Requirement
Go through the entries below and copy each line containing the word "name".

_ _ _ _ _

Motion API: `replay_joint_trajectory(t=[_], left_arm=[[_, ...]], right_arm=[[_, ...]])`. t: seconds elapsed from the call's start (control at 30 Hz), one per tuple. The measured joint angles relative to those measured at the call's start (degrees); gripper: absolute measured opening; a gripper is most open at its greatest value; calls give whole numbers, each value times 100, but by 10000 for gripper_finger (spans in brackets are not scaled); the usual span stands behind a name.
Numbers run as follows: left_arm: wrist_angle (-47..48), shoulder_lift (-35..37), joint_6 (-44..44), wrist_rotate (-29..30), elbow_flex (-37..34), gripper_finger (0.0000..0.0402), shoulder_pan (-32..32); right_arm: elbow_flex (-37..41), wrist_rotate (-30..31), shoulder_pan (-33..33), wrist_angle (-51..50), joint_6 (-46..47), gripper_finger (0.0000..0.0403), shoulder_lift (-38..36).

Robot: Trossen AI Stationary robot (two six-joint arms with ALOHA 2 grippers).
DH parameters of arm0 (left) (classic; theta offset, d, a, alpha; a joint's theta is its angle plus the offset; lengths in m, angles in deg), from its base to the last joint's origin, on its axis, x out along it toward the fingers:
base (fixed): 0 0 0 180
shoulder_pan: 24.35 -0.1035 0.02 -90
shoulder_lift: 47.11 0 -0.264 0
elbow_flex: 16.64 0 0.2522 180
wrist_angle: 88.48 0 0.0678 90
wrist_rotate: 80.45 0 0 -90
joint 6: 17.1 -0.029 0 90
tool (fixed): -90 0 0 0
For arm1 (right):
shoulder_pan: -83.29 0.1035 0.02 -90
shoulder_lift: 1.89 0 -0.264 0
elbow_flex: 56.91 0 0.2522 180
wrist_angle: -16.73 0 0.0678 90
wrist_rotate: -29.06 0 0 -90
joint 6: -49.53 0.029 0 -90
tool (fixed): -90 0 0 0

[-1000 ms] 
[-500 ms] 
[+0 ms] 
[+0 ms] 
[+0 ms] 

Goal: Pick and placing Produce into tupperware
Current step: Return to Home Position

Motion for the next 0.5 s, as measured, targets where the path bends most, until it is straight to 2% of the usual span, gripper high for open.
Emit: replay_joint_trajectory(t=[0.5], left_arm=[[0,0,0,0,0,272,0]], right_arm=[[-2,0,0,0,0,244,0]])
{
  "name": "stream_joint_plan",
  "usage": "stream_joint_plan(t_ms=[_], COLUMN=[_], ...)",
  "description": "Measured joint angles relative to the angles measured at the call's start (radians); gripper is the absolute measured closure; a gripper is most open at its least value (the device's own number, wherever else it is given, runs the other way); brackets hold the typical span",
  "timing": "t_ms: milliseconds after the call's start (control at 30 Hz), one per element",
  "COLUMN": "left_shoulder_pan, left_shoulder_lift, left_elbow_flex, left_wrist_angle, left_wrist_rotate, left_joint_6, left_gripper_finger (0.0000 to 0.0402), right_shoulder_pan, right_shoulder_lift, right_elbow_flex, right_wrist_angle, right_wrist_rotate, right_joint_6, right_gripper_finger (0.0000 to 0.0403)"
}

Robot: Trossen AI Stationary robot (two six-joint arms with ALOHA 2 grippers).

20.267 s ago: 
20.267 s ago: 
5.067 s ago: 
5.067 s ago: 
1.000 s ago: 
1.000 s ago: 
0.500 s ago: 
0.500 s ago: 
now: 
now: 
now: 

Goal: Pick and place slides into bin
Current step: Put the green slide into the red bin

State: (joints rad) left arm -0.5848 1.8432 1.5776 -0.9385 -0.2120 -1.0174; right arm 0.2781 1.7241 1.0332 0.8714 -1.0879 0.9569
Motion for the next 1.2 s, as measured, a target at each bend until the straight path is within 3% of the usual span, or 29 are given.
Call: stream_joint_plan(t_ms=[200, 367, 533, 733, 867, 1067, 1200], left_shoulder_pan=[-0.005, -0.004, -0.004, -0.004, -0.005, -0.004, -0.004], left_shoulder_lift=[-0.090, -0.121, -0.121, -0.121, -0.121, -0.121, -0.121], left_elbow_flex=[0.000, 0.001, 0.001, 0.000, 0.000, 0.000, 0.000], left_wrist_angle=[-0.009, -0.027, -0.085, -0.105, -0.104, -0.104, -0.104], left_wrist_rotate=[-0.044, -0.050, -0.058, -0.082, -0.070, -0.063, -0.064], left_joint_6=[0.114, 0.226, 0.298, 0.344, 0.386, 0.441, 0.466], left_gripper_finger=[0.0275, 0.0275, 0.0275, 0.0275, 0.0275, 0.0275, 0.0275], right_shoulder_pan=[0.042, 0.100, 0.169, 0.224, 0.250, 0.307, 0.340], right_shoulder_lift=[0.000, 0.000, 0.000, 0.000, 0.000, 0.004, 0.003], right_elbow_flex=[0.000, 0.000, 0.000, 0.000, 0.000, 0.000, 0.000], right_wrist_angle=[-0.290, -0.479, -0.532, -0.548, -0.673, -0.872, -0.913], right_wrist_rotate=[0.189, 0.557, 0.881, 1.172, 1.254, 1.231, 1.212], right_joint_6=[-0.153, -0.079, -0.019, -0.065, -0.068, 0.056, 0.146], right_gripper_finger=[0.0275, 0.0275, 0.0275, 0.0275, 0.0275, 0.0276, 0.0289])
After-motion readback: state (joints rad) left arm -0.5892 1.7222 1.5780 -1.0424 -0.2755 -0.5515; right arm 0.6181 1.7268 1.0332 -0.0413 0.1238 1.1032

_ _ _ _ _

Exercise answer
Motion API: `replay_joint_trajectory(t=[_], left_arm=[[_, ...]], right_arm=[[_, ...]])`. t: seconds elapsed from the call's start (control at 30 Hz), one per tuple. The measured joint angles relative to those measured at the call's start (degrees); gripper: absolute measured opening; a gripper is most open at its greatest value; calls give whole numbers, each value times 100, but by 10000 for gripper_finger (spans in brackets are not scaled); the usual span stands behind a name.
  "name": "stream_joint_plan",

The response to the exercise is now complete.